Take the line containing "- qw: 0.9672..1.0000" and all lines after it to the end of the records, and output them exactly.

TASK INPUT section start

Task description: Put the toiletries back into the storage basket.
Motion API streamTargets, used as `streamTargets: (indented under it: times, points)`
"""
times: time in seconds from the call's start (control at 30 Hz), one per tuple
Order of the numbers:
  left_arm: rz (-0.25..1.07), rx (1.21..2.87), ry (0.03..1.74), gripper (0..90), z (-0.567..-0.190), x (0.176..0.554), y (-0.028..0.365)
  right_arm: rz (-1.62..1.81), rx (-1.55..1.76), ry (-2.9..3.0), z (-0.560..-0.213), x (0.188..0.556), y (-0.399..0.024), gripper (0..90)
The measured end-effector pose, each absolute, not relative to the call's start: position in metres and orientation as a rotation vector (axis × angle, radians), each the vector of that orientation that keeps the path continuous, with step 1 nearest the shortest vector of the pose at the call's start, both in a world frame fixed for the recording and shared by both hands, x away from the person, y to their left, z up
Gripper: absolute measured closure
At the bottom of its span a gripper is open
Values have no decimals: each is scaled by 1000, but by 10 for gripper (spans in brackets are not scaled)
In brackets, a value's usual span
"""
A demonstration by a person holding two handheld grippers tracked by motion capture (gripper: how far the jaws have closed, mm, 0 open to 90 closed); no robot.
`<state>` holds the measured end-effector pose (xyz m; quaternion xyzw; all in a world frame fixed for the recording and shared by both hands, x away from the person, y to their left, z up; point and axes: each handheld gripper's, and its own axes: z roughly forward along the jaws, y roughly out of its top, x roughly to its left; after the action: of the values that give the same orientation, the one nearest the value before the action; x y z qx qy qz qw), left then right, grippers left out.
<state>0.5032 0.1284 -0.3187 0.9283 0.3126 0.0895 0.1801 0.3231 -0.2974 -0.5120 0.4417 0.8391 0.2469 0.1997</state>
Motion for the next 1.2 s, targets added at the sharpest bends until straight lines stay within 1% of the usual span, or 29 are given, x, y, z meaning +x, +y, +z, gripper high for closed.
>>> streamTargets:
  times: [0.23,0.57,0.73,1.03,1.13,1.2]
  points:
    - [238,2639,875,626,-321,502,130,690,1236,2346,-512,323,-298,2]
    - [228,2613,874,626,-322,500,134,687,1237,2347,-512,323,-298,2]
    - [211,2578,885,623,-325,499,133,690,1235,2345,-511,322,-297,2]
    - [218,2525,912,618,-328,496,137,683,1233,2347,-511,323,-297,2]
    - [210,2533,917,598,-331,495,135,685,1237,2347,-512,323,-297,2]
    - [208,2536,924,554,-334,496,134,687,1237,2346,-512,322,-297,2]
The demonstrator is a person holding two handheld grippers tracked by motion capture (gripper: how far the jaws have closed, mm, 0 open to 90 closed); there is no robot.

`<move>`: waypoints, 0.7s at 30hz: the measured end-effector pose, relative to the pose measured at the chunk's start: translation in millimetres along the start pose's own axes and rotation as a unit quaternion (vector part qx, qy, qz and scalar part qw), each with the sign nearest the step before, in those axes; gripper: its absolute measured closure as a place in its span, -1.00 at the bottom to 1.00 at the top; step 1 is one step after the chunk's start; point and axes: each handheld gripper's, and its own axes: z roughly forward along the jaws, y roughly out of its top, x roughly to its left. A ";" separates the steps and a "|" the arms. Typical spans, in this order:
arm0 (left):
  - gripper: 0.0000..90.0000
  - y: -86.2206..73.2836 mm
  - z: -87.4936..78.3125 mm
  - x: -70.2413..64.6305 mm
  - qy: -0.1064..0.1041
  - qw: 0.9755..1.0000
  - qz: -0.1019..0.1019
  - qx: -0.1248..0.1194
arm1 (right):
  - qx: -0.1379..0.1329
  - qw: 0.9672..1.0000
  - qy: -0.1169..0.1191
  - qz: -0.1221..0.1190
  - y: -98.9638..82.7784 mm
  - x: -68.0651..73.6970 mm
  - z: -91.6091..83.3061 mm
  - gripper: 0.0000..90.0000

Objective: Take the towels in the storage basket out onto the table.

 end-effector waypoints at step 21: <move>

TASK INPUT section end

#### [OUTPUT]
  - qw: 0.9672..1.0000
  - qy: -0.1169..0.1191
  - qz: -0.1221..0.1190
  - y: -98.9638..82.7784 mm
  - x: -68.0651..73.6970 mm
  - z: -91.6091..83.3061 mm
  - gripper: 0.0000..90.0000

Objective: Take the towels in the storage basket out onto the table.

 end-effector waypoints at step 21: <move>

This answer has been written out in full.